Лихорадка
Холод и жар. Дрожь напряжения и слабость усталости. Как это близко к пульсу жизни…
Тонкий грязный матрас на ледяном цементном полу. Влажные стены. Они шершавые, с бордовыми надписями и кривыми царапинами.
«В чём их смысл?..»
На них чужие имена. Какие-то даты. Мольбы и проклятия.
Тускло светящая лампочка под недостижимо высоким потолком то гаснет, то вспыхивает. Она дарит существование или забвение чьим-то надеждам и отчаянию, за которыми наблюдают застывшие на стенах камеры.
«Что это за место? Как оно близко к сердцу Ада…»
Удары. Удары. Глухие крики боли. Стоны. Не здесь, а там – за железной дверью, покрытой разводами ржавчины и потёками крови.
Вонь мочи. Она сочится из каждого угла, а гниль пропитанной ватой забивается в нос.
Запах смерти. Он непривычный, странный. Витает в затхлом воздухе и липко обнимает за плечи. Как далека от него любовь…
Страх сводит живот. Огонь пробегает по коже. Безуспешны жалкие попытки спрятаться в рваное летнее платье и потеряться в нём. Растворить под перепачканной жёлтой тканью нагое трясущееся тело. Как далеко от него солнце…
Дверь, скрипя, отворилась.
Хэйли мгновенно вжалась в угол, обнимая колени и с ужасом смотря на вошедшего высокого мужчину. Он был одет во всё чёрное. Поставив в центре помещения табурет, сел на него. Достал из ножен на голени кинжал. Перекинул его из одной ладони в другую. Смоляные перчатки на его руках ужасающе контрастировали с блеском стали клинка.
Хэйли невольно подавилась вдохом. Её сознание прорезала мысль, что это чудовище в маске Пьеро сейчас широко улыбается.
– Повторим пройденное, – механическим голосом заговорил он.

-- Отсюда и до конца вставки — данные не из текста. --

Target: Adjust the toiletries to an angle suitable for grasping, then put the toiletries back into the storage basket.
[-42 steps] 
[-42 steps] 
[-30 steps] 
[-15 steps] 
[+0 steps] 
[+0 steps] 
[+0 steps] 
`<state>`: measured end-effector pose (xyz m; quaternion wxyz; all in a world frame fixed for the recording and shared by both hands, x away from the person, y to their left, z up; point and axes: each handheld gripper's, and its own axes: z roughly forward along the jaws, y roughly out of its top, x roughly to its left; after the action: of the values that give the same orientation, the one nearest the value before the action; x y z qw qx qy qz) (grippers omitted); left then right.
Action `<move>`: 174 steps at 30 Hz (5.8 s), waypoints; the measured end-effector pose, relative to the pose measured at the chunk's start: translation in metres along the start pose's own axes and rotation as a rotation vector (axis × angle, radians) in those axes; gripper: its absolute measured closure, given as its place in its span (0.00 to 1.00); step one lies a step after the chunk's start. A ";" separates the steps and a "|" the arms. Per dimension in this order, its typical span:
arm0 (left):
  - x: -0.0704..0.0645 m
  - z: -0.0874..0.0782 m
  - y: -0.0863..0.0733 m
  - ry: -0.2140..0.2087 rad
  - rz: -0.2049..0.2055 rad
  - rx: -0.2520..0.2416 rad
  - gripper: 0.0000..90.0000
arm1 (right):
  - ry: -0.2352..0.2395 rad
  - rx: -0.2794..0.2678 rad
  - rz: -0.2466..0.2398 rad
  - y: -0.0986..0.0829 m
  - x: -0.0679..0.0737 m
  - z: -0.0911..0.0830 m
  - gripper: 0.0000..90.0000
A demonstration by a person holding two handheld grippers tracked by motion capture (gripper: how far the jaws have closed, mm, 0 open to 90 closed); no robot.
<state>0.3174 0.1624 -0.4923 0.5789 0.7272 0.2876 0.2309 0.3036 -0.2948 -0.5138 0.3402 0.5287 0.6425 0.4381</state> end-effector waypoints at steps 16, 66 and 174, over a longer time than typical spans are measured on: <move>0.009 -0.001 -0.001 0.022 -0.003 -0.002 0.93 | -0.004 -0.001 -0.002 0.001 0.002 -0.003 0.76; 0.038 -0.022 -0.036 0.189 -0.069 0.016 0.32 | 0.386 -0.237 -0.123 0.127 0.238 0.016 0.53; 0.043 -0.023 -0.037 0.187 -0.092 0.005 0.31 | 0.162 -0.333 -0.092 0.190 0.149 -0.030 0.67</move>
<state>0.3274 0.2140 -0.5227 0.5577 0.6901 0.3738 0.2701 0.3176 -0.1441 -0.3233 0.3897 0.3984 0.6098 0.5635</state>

«Что же за устройство у него под маской, позволяющее утаивать истинный голос? Он же не робот… Тогда ведь ему не нужно было бы скрывать лицо и глаза. Машине легко сменить личность, машина не боится быть опознанной. А человек, творящий зло, страшиться быть узнанным. Нет, не мной – жертвой. Теми, кто сильней его!» – со страхом подумала Хэйли, ведь она была слабей его.
– Молчишь, – грозно продолжил мужчина. – Тебе понравилось мочиться, когда я срывал с тебя нижнее бельё, а мои братья по вере держали тебя – неверную суку? Ты грязная шлюха, спавшая с шакалом! Сучка, дающая без брака! В тебе нет даже твоей веры! Ты мусор! Разве Всевышний осудит меня и братьев, если мы потопчем гнилой цветок? Хочешь, твой шакал будет смотреть, как мы сутками станем насиловать тебя? У меня здесь много желающих братьев. Позвать их? – в его интонации отчётливо слышалось маниакальное наслаждение.
– Нет! – сдавленно вскрикнула Хэйли.
– Тогда повторим, что ты должна сказать на камеру?
– Я… я… – она всхлипнула. – Я отрекаюсь от Христа. Его любовь ложь. Ненавижу вас, мама и папа. Вы обманывали меня. Ввели в грех. Я ненавижу тебя, Алек. Ты взял меня, соблазнил, опорочил. Сделал нечистой женщиной. Будьте вы прокляты и умрите в мучениях. Я очищу свою душу с милости Всевышнего, забрав множество неверных из жизни. Из его прекрасного мира. Я призываю всех бороться с ложью и лицемерием родных и близких, перемазывающих грязью светлые души. Пробудитесь, дети Всевышнего! Не верьте вашим ложным родителям и их кормящему правительству. Свет Всевышнего – вот истинная пища и спасение! Очистите свои души, как я. Шахидам открыт вход в Рай! Зачем вам Ад и боль, ложь… – Хэйли, не выдержав, расплакалась.
Мужчина тут же подскочил к ней. Схватил за волосы и поволок к табурету.
– Непокорная сучка! – выплюнул он и ударил её носком туристического ботинка в живот.
Боль согнула Хэйли пополам. Тошнота схватила за горло.
«Какой по счёту это удар за последние пару суток? И ни разу по лицу! Расцарапать бы его себе им на зло, но нельзя. Они жестоко отомстят».